_Exercise aim_:
Below are the entries to work from; restate word for word the portion that opens with the line containing "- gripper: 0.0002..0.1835" and closes with the line containing "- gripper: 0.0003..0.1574", keeping both.

_Input data_:
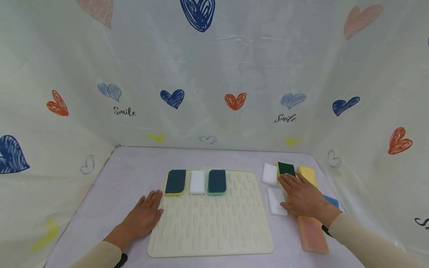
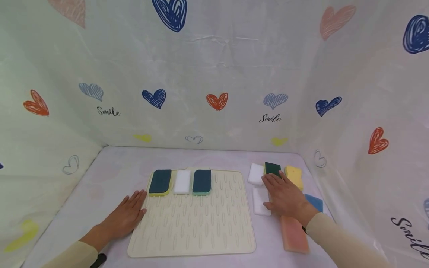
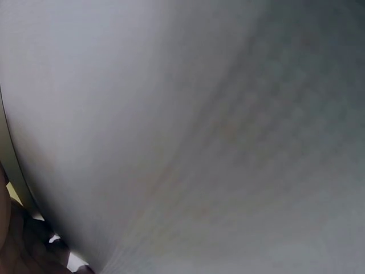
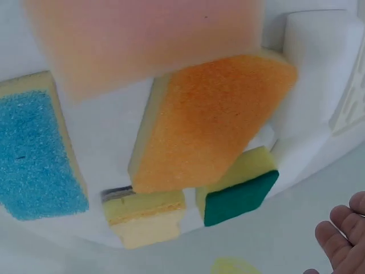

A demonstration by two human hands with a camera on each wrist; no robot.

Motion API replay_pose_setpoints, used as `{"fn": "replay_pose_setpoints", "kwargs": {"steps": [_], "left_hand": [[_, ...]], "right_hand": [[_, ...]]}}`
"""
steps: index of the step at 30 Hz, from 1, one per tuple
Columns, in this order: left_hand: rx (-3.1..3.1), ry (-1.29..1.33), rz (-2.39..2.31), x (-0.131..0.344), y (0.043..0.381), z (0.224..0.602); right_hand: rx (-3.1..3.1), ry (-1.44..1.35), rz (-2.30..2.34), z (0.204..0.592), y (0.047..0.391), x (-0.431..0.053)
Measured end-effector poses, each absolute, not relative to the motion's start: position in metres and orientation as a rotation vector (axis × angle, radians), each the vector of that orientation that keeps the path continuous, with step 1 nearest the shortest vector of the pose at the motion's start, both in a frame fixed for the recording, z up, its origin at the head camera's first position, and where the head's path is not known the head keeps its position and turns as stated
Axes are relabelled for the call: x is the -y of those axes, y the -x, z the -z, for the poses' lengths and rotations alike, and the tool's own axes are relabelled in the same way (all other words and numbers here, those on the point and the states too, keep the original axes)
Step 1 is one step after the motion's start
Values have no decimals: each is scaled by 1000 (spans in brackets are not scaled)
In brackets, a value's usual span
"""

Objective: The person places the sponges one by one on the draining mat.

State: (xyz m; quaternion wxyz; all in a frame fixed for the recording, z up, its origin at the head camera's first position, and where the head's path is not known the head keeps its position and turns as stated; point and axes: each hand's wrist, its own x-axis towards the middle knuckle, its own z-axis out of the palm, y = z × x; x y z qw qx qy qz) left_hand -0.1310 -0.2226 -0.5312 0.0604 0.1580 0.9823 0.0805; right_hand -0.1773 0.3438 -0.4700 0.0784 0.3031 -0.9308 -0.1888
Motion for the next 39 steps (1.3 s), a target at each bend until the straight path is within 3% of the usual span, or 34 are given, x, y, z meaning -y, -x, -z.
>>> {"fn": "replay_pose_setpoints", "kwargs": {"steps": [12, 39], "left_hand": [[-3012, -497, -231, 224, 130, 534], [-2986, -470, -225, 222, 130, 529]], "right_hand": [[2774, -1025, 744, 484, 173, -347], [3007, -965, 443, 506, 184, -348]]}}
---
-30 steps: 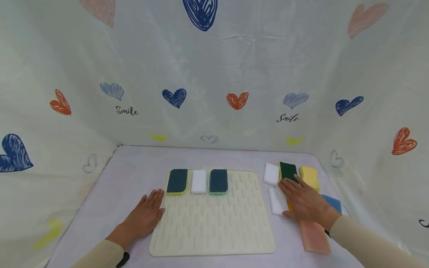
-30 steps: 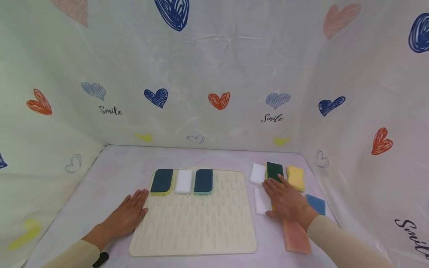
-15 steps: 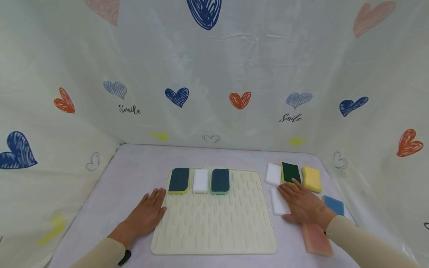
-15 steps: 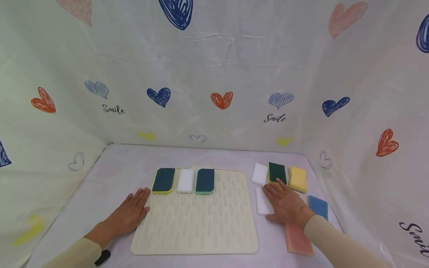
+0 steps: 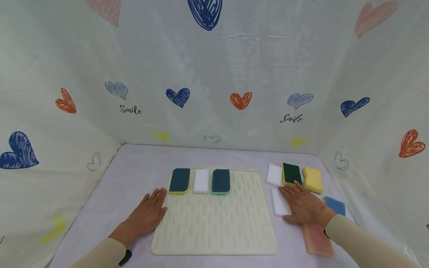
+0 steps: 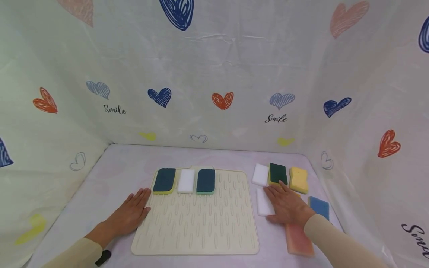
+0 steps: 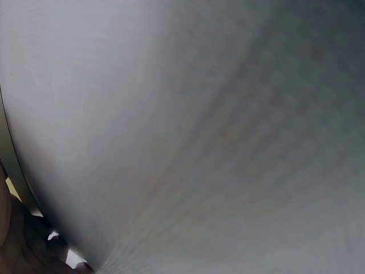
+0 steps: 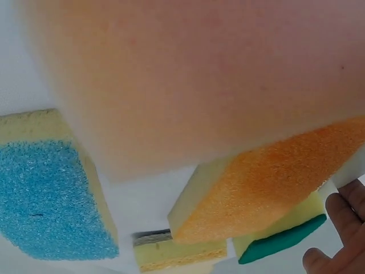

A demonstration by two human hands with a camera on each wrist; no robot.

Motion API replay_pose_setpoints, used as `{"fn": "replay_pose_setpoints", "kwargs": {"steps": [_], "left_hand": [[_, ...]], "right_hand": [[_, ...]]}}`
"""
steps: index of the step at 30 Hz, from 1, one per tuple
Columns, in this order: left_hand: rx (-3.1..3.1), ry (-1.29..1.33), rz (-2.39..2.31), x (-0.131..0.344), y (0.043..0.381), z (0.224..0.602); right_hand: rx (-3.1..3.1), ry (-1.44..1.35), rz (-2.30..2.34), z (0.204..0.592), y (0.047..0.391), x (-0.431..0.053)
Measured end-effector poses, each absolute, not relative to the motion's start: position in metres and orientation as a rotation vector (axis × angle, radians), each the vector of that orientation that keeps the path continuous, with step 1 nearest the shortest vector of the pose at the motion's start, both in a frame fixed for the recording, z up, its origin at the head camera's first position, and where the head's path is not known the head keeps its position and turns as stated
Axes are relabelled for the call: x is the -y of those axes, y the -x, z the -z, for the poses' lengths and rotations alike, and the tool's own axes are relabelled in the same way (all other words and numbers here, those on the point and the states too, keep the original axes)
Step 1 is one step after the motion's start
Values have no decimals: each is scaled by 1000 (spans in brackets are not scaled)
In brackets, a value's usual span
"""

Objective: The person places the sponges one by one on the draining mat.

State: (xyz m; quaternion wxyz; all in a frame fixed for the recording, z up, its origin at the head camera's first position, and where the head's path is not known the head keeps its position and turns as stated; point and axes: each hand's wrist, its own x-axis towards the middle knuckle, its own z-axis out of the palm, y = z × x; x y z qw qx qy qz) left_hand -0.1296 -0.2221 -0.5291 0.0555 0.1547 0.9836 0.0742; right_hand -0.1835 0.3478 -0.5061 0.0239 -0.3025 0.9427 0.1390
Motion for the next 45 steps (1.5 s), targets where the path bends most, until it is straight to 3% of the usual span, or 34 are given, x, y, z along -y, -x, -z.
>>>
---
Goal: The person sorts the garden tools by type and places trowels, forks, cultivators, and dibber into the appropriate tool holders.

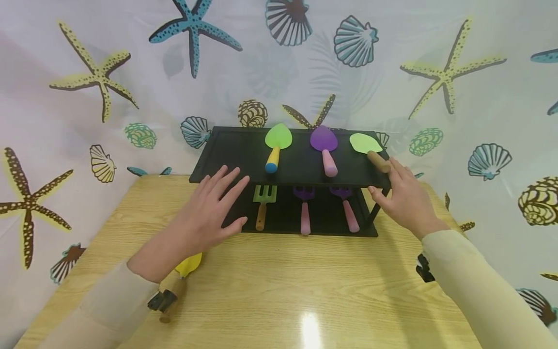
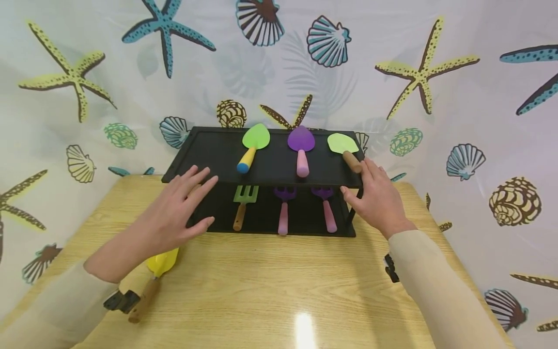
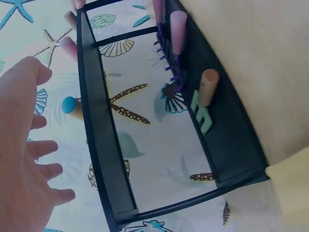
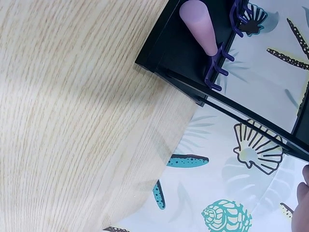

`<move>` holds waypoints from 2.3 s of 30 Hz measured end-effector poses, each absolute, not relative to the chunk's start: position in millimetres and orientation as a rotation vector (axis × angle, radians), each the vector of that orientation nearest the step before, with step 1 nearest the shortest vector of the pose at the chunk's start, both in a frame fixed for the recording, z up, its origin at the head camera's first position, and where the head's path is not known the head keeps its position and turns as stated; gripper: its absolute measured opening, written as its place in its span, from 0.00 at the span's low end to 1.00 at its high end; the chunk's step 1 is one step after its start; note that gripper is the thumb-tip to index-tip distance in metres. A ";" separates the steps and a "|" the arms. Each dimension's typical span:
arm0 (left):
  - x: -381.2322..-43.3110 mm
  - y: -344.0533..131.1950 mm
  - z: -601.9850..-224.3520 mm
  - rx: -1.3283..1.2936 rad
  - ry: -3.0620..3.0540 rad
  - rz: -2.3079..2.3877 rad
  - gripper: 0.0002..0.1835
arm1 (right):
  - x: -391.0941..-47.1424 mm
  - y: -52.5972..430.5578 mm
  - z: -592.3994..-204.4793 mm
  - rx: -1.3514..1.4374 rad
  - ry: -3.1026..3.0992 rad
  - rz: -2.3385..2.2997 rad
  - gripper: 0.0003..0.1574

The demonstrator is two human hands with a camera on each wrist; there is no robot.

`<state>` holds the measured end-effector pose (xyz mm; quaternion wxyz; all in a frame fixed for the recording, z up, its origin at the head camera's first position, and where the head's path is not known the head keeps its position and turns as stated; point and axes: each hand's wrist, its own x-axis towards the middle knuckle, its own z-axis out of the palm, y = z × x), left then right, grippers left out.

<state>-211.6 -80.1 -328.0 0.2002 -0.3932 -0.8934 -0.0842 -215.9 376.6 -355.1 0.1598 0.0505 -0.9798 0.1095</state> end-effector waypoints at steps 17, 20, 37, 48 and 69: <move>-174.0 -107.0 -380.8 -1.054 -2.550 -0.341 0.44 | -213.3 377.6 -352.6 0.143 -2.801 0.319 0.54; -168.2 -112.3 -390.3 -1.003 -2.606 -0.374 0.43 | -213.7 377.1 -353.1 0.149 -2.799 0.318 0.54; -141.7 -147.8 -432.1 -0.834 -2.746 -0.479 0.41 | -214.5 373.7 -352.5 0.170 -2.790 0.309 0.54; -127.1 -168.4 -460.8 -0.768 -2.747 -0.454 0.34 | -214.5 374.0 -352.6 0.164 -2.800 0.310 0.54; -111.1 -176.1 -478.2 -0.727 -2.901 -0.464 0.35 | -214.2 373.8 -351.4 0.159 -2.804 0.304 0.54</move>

_Final answer_:
  - gripper: 0.0002..0.1835
arm1 (right):
  - x: -391.0941..-47.1424 mm
  - y: -52.5972..430.5578 mm
  - z: -592.3994..-204.4793 mm
  - rx: -1.3514..1.4374 rad
  - ry: -3.1026..3.0992 rad
  - rz: -2.3385..2.2997 rad
  - gripper: 0.0003..0.1574

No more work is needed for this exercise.